Increasingly, he found her waiting for him to come home, upset by something Eugene had said or done, desperate for reassurance.

He gave her that, and if it meant speaking out against Eugene, he did so.

Surprisingly often, Patricia was on John’s side, particularly on the matter of expansion.

She too wanted Eugene to broaden his base, but he wouldn’t listen to her either.

Frustrated and upset, she argued with him, which promptly sent him running back to Maine, frustrating and upsetting her all the more.

And John was there.

It was totally spontaneous the first time, on a dark and rainy Friday night shortly after Eugene and she had argued.

Eugene had swept Pam off in the car to spend the weekend in Maine, leaving Patricia behind to stew alone.

Coming in from work, John had found her distraught.

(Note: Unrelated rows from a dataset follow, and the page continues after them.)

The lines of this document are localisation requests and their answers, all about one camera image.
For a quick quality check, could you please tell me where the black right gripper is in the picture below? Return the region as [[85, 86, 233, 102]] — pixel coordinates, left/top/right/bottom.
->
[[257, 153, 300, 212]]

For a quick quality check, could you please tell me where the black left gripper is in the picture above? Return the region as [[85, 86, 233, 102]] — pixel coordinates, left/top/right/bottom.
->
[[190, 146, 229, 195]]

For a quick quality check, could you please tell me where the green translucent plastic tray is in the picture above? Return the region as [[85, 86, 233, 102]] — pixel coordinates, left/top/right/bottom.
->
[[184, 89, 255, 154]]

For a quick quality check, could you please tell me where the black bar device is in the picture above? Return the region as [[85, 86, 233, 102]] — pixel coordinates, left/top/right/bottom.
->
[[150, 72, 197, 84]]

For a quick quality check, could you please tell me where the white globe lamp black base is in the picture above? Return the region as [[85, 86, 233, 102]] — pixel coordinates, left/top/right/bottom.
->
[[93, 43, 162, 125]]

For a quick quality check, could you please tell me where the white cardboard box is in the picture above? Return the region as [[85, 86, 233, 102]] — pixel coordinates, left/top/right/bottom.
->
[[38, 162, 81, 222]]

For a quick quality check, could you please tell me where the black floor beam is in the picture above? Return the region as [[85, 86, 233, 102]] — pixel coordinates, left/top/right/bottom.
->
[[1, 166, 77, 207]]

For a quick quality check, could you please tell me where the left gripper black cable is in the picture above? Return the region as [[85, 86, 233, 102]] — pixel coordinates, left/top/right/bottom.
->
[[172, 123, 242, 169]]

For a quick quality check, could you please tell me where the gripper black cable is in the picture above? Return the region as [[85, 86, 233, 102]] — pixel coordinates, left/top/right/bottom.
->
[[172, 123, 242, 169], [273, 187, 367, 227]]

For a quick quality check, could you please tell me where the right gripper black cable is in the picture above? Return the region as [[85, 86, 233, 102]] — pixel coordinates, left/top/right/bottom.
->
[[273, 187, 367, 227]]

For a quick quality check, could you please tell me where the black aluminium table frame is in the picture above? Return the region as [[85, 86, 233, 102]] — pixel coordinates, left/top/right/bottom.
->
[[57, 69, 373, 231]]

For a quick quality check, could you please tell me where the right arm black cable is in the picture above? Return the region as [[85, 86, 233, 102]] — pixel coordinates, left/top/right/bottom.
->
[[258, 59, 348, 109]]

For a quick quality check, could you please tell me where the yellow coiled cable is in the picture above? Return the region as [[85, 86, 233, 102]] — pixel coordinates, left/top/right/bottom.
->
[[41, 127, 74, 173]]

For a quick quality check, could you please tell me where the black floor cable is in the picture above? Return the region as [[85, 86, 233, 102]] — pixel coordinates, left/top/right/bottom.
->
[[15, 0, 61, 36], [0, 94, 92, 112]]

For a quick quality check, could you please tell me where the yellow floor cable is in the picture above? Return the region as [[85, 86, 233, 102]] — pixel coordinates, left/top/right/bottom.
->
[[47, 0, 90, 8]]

Gentleman that he was, when she slipped her arms around his waist and began to cry, he comforted her.

Then, in the course of the comforting, something happened.

His hands began to move over a body that was soft and lovely.

His mouth touched hers once, then again and again.

His body responded in the only way that an active twenty-eight-year-old man with a healthy appreciation of women could respond.

While the climax he reached that night wasn’t as sweet as some he’d had or as fiery as others, it was unique. It satisfied the dark cravings of his mind, gave him the perverse pleasure of cuckolding his father.